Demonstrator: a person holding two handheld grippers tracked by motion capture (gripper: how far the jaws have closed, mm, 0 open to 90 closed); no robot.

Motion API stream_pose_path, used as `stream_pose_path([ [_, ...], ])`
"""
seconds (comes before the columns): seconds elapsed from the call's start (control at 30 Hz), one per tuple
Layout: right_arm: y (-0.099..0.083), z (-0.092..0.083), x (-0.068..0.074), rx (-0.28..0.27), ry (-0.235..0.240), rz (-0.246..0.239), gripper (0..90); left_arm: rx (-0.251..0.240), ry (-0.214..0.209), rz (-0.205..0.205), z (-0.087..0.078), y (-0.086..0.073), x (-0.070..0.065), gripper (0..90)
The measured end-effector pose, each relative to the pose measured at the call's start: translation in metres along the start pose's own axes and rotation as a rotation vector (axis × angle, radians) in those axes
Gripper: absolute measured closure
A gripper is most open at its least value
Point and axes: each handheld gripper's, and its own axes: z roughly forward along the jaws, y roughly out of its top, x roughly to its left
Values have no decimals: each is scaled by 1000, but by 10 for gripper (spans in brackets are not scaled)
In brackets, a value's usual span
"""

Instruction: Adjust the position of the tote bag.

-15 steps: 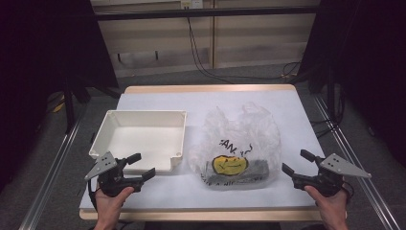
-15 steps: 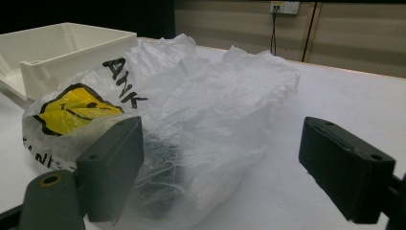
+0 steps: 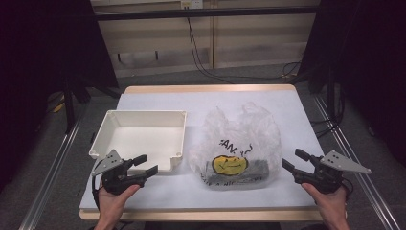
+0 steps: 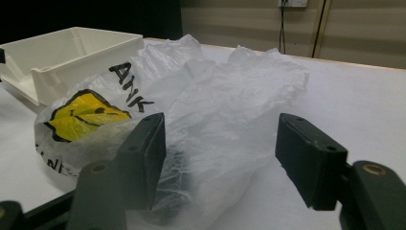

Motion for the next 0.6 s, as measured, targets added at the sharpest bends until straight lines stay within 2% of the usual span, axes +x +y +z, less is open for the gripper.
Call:
stream_pose_path([
  [0.07, 3, 2, 0, 13, 15, 1, 399, 16, -5, 9, 3, 2, -1, 415],
  [0.13, 6, 5, -2, 23, 39, 10, 436, 19, 1, 1, 5, 4, -2, 448],
  [0.17, 7, 7, -3, 28, 48, 11, 457, 18, -35, 15, 10, 7, -1, 482],
  [0.23, 11, 12, -4, 47, 63, 12, 490, 30, -38, 6, 15, 11, 1, 506],
  [0.3, 15, 17, -5, 71, 74, 5, 514, 32, -50, -26, 21, 16, 4, 529],
  [0.43, 21, 27, -7, 118, 83, -9, 547, 66, -62, -21, 33, 23, 5, 570],
  [0.5, 24, 32, -8, 126, 105, -20, 552, 77, -64, -18, 36, 24, 6, 574],
  [0.57, 27, 37, -7, 151, 96, -50, 551, 120, -74, -1, 44, 28, 7, 586],
  [0.6, 29, 39, -7, 158, 107, -54, 554, 120, -74, -1, 44, 28, 7, 586],
])
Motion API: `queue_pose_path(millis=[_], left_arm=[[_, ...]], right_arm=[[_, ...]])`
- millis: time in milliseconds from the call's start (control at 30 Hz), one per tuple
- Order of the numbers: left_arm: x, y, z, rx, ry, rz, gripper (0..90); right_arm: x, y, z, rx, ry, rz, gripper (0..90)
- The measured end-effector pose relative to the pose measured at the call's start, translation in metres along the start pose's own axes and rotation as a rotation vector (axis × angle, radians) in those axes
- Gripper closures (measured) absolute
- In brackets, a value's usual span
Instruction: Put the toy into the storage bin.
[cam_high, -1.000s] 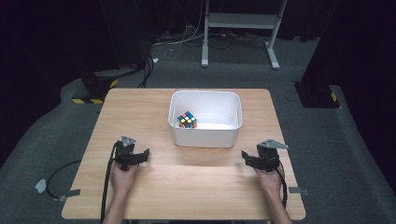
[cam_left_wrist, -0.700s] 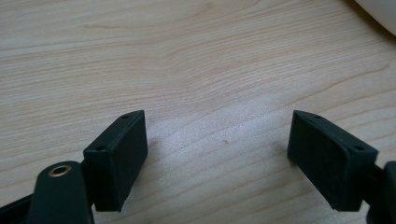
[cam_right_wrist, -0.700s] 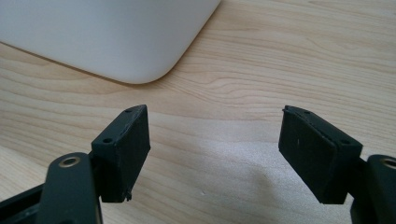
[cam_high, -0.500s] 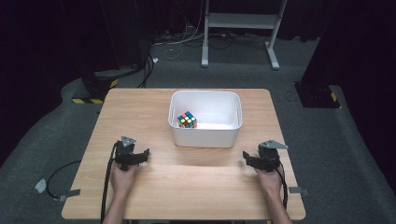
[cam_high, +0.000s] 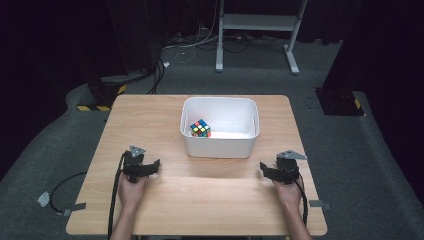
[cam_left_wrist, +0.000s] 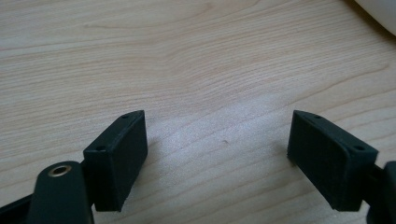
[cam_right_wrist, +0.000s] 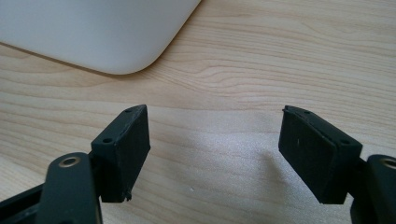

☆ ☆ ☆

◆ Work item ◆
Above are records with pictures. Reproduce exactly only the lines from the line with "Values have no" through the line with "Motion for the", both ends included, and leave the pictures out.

◆ Written answer ◆
Values have no decimals: each is scaled by 1000, but by 10 for gripper (spans in brackets are not scaled)
In brackets, a value's usual span
"""

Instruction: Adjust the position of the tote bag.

-15 steps: 
-15 steps: 
+0 steps: 
+0 steps: 

Motion for the next 0.6 s, as measured, targets added at the sharpest bends until straight lines stay within 2% of the usual span, axes +x +y +z, less is open for the gripper.

With that, the answer is finished.